▸ **AIM OF THE EXERCISE**
Whenever a line below holds the word "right", count it once; report the total and nothing else.

▸ **RECORDED DATA**
*****
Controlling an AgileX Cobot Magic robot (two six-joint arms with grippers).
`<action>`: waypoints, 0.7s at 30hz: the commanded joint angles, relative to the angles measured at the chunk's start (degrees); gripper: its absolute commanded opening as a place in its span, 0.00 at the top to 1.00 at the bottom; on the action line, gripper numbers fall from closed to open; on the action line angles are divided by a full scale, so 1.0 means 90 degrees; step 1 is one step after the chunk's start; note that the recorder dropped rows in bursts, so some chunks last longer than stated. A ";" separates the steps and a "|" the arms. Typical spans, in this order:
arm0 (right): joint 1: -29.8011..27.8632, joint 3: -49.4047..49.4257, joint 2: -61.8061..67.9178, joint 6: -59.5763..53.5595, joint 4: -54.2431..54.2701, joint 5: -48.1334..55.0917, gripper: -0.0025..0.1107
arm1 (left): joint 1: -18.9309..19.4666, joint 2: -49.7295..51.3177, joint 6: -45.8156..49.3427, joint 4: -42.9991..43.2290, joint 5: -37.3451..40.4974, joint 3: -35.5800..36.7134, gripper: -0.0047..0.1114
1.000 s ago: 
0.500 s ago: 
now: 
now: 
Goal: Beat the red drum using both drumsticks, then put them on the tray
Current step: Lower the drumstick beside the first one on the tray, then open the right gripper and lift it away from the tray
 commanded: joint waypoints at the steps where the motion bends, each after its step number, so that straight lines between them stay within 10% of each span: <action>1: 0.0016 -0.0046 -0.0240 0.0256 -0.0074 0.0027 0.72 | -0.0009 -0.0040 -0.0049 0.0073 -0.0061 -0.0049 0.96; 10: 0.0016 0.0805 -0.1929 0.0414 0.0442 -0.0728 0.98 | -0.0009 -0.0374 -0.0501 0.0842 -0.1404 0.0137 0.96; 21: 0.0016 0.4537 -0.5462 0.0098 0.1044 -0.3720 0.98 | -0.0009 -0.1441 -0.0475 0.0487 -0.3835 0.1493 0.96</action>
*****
▸ **TASK RESPONSE**
2